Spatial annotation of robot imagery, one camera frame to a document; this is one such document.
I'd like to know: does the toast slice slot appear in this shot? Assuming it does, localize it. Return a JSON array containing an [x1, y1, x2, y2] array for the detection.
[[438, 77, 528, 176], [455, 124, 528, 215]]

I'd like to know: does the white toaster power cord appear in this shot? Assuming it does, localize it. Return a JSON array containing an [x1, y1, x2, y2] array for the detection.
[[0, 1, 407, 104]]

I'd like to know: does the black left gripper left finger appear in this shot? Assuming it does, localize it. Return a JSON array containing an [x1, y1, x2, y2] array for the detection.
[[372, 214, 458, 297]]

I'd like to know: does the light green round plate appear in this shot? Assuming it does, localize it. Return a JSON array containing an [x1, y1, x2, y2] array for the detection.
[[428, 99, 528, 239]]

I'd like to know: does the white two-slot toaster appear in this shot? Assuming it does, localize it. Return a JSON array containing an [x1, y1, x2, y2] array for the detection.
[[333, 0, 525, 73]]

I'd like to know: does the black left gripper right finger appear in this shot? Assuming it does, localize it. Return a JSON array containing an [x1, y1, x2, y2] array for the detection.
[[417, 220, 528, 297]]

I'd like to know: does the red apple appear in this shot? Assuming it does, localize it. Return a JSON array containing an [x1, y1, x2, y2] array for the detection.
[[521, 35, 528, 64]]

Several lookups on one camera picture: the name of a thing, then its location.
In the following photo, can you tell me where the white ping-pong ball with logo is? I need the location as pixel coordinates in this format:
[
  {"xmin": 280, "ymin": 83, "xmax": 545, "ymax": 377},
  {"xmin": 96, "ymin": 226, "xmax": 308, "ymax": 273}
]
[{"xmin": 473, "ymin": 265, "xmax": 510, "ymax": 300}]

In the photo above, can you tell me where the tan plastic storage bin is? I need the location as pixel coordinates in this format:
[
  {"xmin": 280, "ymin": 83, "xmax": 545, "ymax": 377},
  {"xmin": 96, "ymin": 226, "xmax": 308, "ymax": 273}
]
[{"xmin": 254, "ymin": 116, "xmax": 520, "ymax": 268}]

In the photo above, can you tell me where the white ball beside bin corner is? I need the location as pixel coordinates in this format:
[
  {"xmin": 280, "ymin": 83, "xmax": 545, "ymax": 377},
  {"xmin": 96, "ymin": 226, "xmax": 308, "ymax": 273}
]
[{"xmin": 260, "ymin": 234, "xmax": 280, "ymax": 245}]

◆ ◆ ◆ ◆ ◆

> **Exercise details**
Would you please repeat the whole listing exactly as it is?

> **Exercise result**
Spatial annotation of robot imagery, one camera frame to a document; this is one such document.
I'd like to know: does the toast slice slot appear in this shot? Assuming it does, localize it. Return a JSON array containing an [x1, y1, x2, y2] array for the detection.
[[438, 77, 528, 176], [455, 124, 528, 215]]

I'd like to know: does the white toaster power cord appear in this shot? Assuming it does, localize it. Return a JSON array containing an [x1, y1, x2, y2] array for the detection.
[[0, 1, 407, 104]]

I'd like to know: does the black left gripper left finger appear in this shot? Assuming it does, localize it. Return a JSON array containing an [x1, y1, x2, y2] array for the detection.
[[372, 214, 458, 297]]

I'd like to know: does the light green round plate appear in this shot? Assuming it does, localize it. Return a JSON array containing an [x1, y1, x2, y2] array for the detection.
[[428, 99, 528, 239]]

I'd like to know: does the white two-slot toaster appear in this shot? Assuming it does, localize it. Return a JSON array containing an [x1, y1, x2, y2] array for the detection.
[[333, 0, 525, 73]]

I'd like to know: does the black left gripper right finger appear in this shot? Assuming it does, localize it. Return a JSON array containing an [x1, y1, x2, y2] array for the detection.
[[417, 220, 528, 297]]

I'd like to know: does the red apple appear in this shot? Assuming it does, localize it. Return a JSON array containing an [x1, y1, x2, y2] array for the detection.
[[521, 35, 528, 64]]

Several lookups on one camera picture: the name of a thing, then its location.
In the following photo, can you tell me where the white ping-pong ball with logo is? I need the location as pixel coordinates in this format:
[
  {"xmin": 280, "ymin": 83, "xmax": 545, "ymax": 377},
  {"xmin": 96, "ymin": 226, "xmax": 308, "ymax": 273}
]
[{"xmin": 473, "ymin": 265, "xmax": 510, "ymax": 300}]

In the photo above, can you tell me where the tan plastic storage bin is? I need the location as pixel coordinates in this format:
[
  {"xmin": 280, "ymin": 83, "xmax": 545, "ymax": 377},
  {"xmin": 96, "ymin": 226, "xmax": 308, "ymax": 273}
]
[{"xmin": 254, "ymin": 116, "xmax": 520, "ymax": 268}]

In the photo above, can you tell me where the white ball beside bin corner is? I need the location as pixel coordinates in this format:
[
  {"xmin": 280, "ymin": 83, "xmax": 545, "ymax": 377},
  {"xmin": 96, "ymin": 226, "xmax": 308, "ymax": 273}
]
[{"xmin": 260, "ymin": 234, "xmax": 280, "ymax": 245}]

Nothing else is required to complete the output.